Below are the records; retype them exactly and omit each picture.
-------- Source information --------
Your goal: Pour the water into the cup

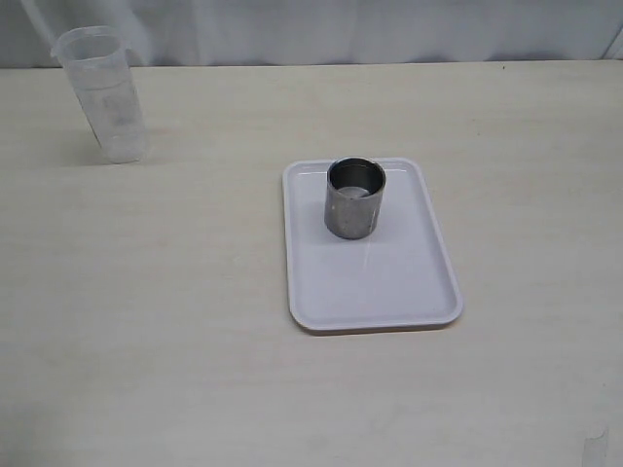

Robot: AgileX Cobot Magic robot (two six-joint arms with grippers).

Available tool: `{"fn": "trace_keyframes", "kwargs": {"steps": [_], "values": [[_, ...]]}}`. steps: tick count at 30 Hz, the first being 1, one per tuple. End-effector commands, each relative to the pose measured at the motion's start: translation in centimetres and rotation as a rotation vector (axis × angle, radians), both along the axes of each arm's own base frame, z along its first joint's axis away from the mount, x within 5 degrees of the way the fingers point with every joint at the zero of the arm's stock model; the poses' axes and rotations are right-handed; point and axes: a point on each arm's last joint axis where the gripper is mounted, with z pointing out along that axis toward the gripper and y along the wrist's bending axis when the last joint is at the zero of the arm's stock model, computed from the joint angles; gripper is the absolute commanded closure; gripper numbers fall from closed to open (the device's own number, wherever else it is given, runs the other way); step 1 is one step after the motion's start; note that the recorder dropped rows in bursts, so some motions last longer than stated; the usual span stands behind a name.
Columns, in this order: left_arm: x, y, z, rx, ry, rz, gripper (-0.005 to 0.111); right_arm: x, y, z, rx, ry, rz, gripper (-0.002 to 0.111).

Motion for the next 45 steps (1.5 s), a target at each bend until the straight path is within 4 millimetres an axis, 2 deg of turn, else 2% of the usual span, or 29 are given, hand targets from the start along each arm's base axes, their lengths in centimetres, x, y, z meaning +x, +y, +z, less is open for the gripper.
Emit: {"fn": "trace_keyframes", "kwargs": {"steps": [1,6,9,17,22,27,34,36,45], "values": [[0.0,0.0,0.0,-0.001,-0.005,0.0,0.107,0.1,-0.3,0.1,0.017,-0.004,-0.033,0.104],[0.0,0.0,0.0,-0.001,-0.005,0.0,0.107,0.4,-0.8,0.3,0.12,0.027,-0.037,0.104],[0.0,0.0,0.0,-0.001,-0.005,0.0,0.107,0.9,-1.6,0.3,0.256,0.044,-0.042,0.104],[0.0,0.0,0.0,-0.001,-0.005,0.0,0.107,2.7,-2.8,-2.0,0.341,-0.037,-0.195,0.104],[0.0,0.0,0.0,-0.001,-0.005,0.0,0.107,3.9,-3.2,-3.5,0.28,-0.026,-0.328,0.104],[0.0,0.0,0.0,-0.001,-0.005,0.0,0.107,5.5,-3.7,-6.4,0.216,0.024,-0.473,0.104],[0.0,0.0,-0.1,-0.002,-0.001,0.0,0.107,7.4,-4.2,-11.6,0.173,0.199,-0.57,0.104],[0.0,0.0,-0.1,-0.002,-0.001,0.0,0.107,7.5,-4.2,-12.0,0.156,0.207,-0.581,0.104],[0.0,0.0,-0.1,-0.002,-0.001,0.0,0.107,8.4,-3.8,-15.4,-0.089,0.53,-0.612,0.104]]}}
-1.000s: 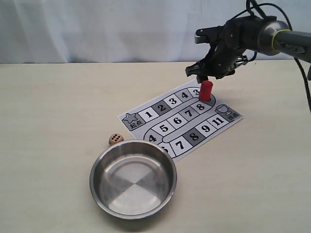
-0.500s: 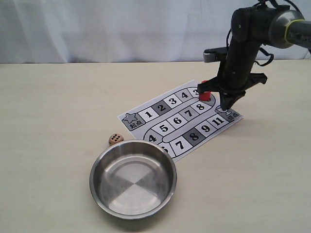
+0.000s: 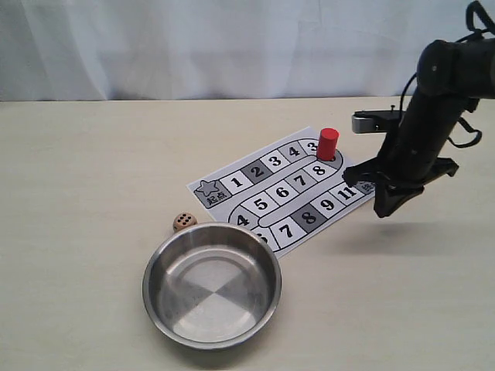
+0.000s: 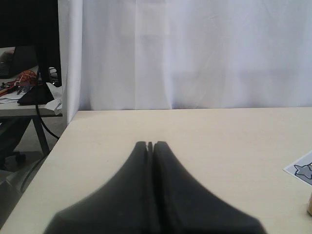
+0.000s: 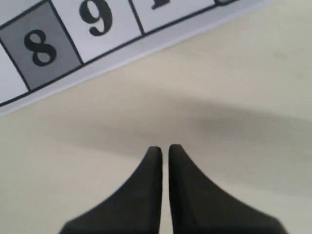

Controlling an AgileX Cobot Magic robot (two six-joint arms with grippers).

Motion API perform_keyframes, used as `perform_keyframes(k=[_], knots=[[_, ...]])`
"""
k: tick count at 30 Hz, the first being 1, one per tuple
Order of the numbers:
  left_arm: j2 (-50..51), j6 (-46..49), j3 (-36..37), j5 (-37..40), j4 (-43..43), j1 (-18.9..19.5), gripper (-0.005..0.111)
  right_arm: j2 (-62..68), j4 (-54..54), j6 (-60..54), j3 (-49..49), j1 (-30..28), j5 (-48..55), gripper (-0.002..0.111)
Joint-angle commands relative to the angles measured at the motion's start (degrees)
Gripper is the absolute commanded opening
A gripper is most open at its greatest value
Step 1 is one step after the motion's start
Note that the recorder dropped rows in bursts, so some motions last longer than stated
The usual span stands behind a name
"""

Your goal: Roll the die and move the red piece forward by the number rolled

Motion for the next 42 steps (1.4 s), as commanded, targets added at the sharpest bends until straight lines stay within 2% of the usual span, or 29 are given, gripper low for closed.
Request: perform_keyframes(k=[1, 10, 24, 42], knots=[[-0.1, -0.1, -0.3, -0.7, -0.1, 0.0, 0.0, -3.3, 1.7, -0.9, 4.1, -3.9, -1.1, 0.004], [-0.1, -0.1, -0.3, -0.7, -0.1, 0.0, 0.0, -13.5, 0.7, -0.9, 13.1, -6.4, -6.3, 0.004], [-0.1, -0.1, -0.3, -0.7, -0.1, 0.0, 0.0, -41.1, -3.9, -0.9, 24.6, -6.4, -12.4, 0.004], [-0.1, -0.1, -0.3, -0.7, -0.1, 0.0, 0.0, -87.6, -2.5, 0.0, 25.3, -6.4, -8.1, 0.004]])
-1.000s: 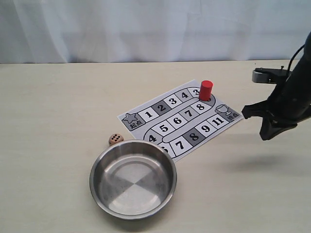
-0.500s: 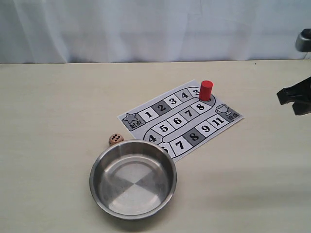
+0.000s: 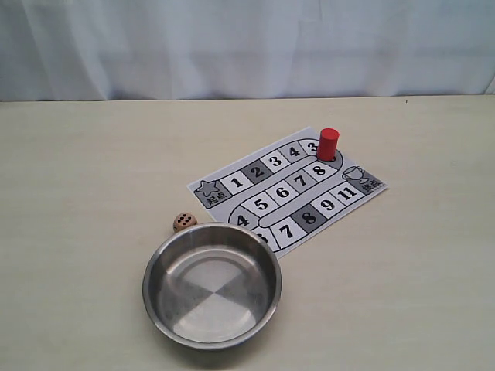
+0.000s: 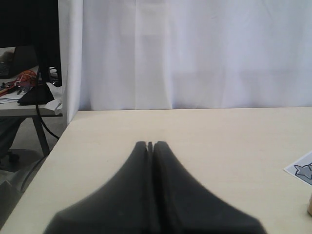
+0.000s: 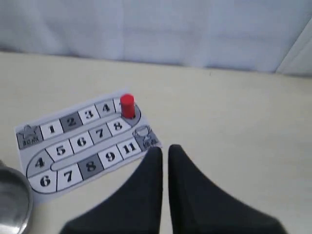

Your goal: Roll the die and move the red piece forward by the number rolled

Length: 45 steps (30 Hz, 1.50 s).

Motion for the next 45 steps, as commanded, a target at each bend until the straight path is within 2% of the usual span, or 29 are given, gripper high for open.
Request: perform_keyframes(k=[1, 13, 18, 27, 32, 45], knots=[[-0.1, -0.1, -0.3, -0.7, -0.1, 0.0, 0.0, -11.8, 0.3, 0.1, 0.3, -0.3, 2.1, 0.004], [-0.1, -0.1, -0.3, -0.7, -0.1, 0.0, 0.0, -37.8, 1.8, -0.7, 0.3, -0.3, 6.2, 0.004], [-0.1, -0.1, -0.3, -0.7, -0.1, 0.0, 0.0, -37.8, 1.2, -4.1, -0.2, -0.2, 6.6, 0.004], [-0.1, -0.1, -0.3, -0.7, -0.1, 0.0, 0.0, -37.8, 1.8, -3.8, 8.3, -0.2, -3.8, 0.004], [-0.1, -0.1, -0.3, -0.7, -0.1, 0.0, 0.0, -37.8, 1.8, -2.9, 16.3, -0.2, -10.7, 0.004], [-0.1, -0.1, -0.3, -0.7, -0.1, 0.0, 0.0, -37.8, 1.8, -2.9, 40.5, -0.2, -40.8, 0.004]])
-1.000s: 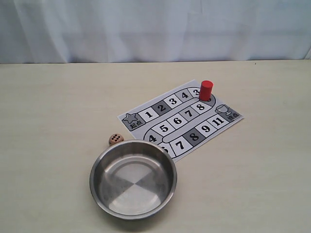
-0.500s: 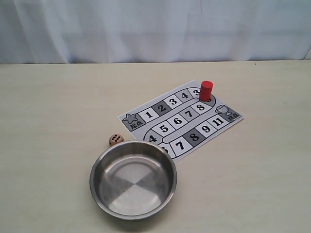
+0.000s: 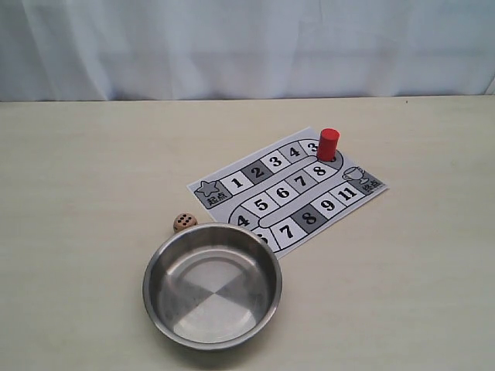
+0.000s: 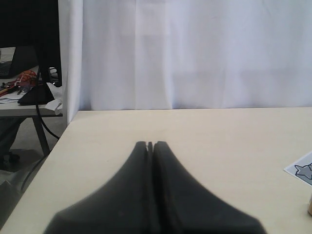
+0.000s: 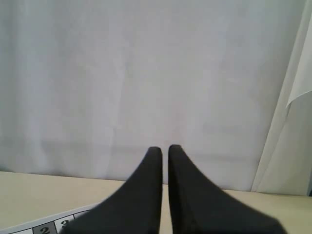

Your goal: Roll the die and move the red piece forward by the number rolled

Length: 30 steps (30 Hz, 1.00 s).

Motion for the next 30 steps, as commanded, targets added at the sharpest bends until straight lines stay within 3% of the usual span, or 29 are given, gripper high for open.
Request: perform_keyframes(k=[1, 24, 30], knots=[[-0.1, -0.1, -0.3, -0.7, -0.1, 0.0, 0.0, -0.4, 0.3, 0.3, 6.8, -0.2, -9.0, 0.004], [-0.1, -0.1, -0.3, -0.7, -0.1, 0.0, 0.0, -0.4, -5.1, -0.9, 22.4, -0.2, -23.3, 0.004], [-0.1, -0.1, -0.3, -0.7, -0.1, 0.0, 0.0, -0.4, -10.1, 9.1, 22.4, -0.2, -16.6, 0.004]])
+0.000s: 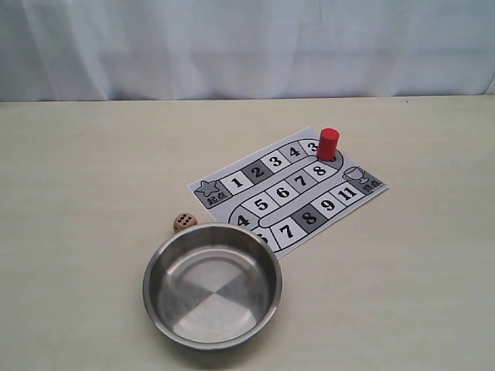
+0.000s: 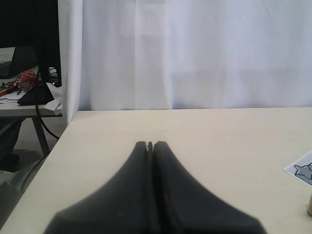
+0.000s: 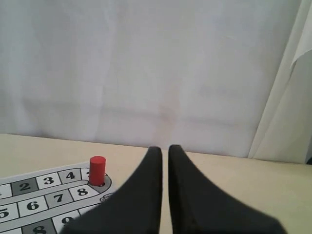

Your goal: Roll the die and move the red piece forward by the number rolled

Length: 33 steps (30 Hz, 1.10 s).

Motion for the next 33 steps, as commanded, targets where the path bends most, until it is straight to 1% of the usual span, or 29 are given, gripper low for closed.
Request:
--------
> Answer to this problem
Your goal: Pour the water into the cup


Robot: AgileX Cobot Magic robot (two six-joint arms with grippers).

Available tool: `{"fn": "trace_keyframes", "kwargs": {"steps": [_], "values": [[_, ...]]}}`. steps: tick count at 30 Hz, the first being 1, one per tuple. End-effector commands, each relative to the pose measured at the motion's start: translation in centimetres and rotation as a rotation vector (axis × angle, radians), both along the axes of each arm's own base frame, z along its first joint's axis away from the mount, x within 5 degrees of the way the fingers point with every joint at the zero of the arm's stock model; the poses' axes and rotations are right-handed; point and axes: a point on each arm's last joint axis where the gripper is mounted, with z pointing out along that axis toward the gripper and y along the wrist's bending axis when the last joint is at the zero of the arm's stock model, computed from the joint angles; gripper is the absolute commanded closure; gripper numbers fall from closed to open (the device's own number, wherever else it is given, runs the other way); step 1 is one step after the motion's start; note that the recorder dropped rows in bursts, so some motions last longer than stated; the usual span stands behind a name.
Columns, in this order: left_arm: x, y, z, rx, ry, rz, gripper (-0.005 to 0.111); right_arm: x, y, z, rx, ry, rz, gripper (-0.002 to 0.111).

Motion for the next 45 steps (1.5 s), a target at each bend until the straight path is within 4 millimetres an axis, 2 deg of turn, else 2% of the usual span, or 29 are given, hand targets from the start along each arm's base axes, their lengths in centimetres, x, y, z meaning +x, +y, +z, less is open for the gripper.
Emit: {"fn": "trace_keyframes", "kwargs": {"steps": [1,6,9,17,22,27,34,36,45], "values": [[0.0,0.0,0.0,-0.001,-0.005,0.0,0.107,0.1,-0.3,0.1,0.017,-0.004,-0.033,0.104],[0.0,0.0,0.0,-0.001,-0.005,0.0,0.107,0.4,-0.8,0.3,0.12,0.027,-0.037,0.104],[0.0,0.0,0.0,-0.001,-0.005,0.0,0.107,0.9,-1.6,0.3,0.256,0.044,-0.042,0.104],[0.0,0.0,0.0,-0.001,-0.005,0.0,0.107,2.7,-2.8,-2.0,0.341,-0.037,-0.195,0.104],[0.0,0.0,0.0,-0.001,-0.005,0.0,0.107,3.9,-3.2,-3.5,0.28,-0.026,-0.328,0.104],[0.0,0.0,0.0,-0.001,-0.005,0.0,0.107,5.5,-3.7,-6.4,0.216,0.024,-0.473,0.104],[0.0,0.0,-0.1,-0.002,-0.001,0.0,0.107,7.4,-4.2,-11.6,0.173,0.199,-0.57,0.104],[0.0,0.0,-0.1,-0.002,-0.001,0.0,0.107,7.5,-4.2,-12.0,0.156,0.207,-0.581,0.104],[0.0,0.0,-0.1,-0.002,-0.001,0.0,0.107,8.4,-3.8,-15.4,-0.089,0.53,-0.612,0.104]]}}
-1.000s: 
-0.500s: 
+0.000s: 
+0.000s: 
+0.000s: 

Controlling an AgileX Cobot Magic robot (two six-joint arms with grippers).

Motion API perform_keyframes, used as `perform_keyframes(k=[_], knots=[[_, ...]])`
"""
k: tick count at 30 Hz, the first being 1, one per tuple
Order of the numbers:
  left_arm: j2 (-50..51), j6 (-46..49), j3 (-36..37), j5 (-37..40), j4 (-43..43), j1 (-18.9..19.5), gripper (-0.005..0.111)
  right_arm: j2 (-62..68), j4 (-54..54), j6 (-60..54), j3 (-49..49), j1 (-30..28), j5 (-48..55), gripper (-0.002..0.111)
Joint-angle commands relative to the angles measured at the motion's start (degrees)
Gripper is the absolute commanded opening
A gripper is most open at its greatest value
Step 1 is one step after the motion's start
Note that the recorder dropped rows in bursts, so some motions last longer than stated
The usual span stands behind a name
"""

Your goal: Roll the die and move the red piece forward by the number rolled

Motion for the next 42 steps (1.4 s), as commanded, targets added at the sharpest bends until straight lines stay within 2% of the usual span, or 29 are given, gripper low for closed.
Request: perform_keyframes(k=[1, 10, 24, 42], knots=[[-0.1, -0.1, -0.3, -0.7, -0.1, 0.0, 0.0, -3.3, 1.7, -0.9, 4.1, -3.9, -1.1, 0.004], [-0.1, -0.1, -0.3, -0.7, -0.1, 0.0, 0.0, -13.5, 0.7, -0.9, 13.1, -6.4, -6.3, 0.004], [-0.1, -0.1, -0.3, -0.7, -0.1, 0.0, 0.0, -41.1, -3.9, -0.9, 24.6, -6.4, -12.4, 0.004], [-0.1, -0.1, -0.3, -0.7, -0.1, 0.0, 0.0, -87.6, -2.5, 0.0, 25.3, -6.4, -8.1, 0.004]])
-1.000s: 
-0.500s: 
+0.000s: 
+0.000s: 
+0.000s: 

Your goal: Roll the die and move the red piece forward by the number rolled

Length: 45 steps (30 Hz, 1.50 s).

Motion for the next 45 steps, as commanded, a target at each bend until the straight path is within 2% of the usual span, or 29 are given, gripper high for open.
Request: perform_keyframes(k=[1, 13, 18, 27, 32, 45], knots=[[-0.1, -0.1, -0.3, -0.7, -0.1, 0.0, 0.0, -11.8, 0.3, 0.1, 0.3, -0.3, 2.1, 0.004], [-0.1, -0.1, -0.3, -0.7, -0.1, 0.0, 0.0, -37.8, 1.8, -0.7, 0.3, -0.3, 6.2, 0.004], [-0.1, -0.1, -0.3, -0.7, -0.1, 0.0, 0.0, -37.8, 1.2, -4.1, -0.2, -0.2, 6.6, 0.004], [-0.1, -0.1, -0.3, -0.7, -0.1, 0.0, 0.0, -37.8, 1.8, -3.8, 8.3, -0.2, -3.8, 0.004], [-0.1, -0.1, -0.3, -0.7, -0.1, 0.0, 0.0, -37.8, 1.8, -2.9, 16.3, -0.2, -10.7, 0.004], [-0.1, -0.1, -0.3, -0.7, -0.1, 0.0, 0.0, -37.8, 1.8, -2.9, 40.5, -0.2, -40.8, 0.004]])
-1.000s: 
-0.500s: 
+0.000s: 
+0.000s: 
+0.000s: 

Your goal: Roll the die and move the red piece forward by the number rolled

Length: 30 steps (30 Hz, 1.00 s).

Motion for the next 30 steps, as commanded, targets added at the sharpest bends until straight lines stay within 3% of the usual span, or 29 are given, gripper high for open.
Request: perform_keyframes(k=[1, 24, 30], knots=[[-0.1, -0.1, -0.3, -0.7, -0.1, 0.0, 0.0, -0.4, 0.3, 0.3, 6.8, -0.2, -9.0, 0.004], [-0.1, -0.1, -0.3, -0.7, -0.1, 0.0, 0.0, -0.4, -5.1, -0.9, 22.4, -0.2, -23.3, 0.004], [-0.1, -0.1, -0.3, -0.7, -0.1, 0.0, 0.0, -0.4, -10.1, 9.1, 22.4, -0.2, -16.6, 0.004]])
+0.000s: 
+0.000s: 
+0.000s: 

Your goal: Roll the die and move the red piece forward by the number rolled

Length: 33 steps (30 Hz, 1.10 s).

Motion for the next 33 steps, as commanded, targets where the path bends most, until it is straight to 1% of the usual span, or 29 are given, gripper low for closed.
Request:

The exercise requires nothing more.